The problem
Reproduce all of the data below without alteration; exclude every picture.

•••••

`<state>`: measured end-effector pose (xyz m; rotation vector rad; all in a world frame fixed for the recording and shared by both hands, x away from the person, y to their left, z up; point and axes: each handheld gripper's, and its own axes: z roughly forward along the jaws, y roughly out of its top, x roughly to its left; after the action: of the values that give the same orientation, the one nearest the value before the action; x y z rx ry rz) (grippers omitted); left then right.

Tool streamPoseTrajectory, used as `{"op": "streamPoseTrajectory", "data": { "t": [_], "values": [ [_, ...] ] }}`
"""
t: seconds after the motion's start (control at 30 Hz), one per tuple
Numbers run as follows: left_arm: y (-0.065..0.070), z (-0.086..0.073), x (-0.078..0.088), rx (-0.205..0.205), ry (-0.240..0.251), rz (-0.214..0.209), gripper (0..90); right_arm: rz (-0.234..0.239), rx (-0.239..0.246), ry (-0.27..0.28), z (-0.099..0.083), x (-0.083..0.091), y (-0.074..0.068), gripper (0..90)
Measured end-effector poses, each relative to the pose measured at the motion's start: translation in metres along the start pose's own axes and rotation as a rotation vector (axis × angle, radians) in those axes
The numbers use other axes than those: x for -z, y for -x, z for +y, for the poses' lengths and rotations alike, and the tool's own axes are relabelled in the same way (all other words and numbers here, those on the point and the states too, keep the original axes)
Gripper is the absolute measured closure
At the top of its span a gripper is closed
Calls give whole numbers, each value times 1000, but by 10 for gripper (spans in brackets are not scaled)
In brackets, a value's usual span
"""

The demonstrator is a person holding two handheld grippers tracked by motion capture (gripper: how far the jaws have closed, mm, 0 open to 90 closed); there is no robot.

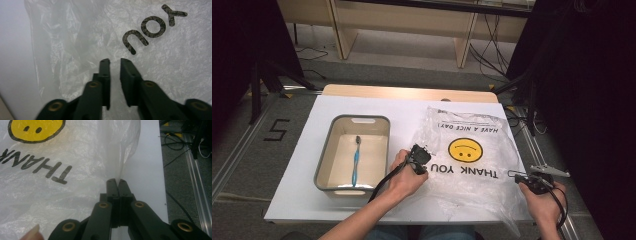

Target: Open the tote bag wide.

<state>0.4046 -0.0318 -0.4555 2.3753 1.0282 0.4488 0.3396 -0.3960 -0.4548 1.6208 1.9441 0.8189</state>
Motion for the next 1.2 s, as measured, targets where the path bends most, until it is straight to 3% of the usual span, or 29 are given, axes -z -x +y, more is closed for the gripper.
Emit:
{"op": "streamPoseTrajectory", "data": {
  "t": [0.1, 0.27, 0.53, 0.87, 0.97, 1.07, 1.2],
  "values": [
    [-1, 2, -2, 15, 18, 20, 481, -9, 0, 5, 2, -3, 1, 900],
    [-6, 2, -9, 27, -22, 48, 404, -23, -4, 29, 10, -6, 1, 900],
    [-7, 3, -17, 47, -67, 37, 384, -73, -18, 69, 14, -6, 9, 900],
    [-8, 5, -22, 69, -89, 32, 387, -64, -19, 22, 9, -12, 13, 900],
    [-8, 5, -22, 76, -92, 21, 415, -50, -6, 12, 8, -14, 12, 833],
    [-8, 6, -22, 86, -96, 6, 468, -58, -1, 12, 9, -14, 11, 725],
    [-8, 6, -22, 86, -94, 4, 477, -71, 5, 28, 10, -11, 12, 655]
  ]
}}
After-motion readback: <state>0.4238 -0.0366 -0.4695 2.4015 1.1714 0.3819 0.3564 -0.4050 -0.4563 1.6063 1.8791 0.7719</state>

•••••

Result for this exercise
`<state>`: measured end-effector pose (xyz m; rotation vector rad; all in a world frame fixed for the recording and shared by both hands, x away from the person, y to their left, z up; point and axes: each handheld gripper's, and its own axes: z roughly forward along the jaws, y roughly out of its top, x roughly to its left; after the action: of the values that give the same orientation, the one nearest the value before the action; x y z rx ry rz) (grippers omitted); left then right.

Tool streamPoseTrajectory, used as `{"op": "streamPoseTrajectory", "data": { "t": [_], "values": [ [_, ...] ] }}`
"""
t: seconds after the motion's start (control at 30 Hz), one per tuple
Numbers run as follows: left_arm: y (-0.065..0.070), z (-0.086..0.073), x (-0.078..0.088), rx (-0.205..0.205), ry (-0.240..0.251), rz (-0.214..0.209), gripper (0..90); right_arm: rz (-0.234..0.239), rx (-0.239..0.246), ry (-0.27..0.28), z (-0.099..0.083), x (-0.083..0.091), y (-0.074..0.068), gripper (0..90)
Measured end-effector poses, each relative to the pose measured at the motion's start: translation in metres along the start pose's own axes and rotation as a rotation vector (axis × angle, radians) in those axes
The numbers use other axes than those: x for -z, y for -x, z for +y, for the poses' lengths and rotations alike, and the tool's own axes are relabelled in the same way (all other words and numbers here, those on the point and the states too, keep the original axes)
Gripper is the absolute measured closure
At the top of its span a gripper is closed
Calls give whole numbers, each value times 1000, but by 10 for gripper (spans in brackets are not scaled)
In brackets, a value's usual span
"""

The demonstrator is a person holding two handheld grippers tracked by motion capture (gripper: how far the jaws have closed, mm, 0 open to 90 closed); there is no robot.


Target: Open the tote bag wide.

<state>0.4046 -0.0318 -0.4555 2.3753 1.0282 0.4488 0.3396 -0.3960 -0.4548 1.6208 1.9441 0.8189</state>
Motion for the next 1.2 s, as measured, targets where the path bends most, until it is straight to 3% of the usual span, or 29 are given, axes -z -x +y, more is closed for the gripper.
Emit:
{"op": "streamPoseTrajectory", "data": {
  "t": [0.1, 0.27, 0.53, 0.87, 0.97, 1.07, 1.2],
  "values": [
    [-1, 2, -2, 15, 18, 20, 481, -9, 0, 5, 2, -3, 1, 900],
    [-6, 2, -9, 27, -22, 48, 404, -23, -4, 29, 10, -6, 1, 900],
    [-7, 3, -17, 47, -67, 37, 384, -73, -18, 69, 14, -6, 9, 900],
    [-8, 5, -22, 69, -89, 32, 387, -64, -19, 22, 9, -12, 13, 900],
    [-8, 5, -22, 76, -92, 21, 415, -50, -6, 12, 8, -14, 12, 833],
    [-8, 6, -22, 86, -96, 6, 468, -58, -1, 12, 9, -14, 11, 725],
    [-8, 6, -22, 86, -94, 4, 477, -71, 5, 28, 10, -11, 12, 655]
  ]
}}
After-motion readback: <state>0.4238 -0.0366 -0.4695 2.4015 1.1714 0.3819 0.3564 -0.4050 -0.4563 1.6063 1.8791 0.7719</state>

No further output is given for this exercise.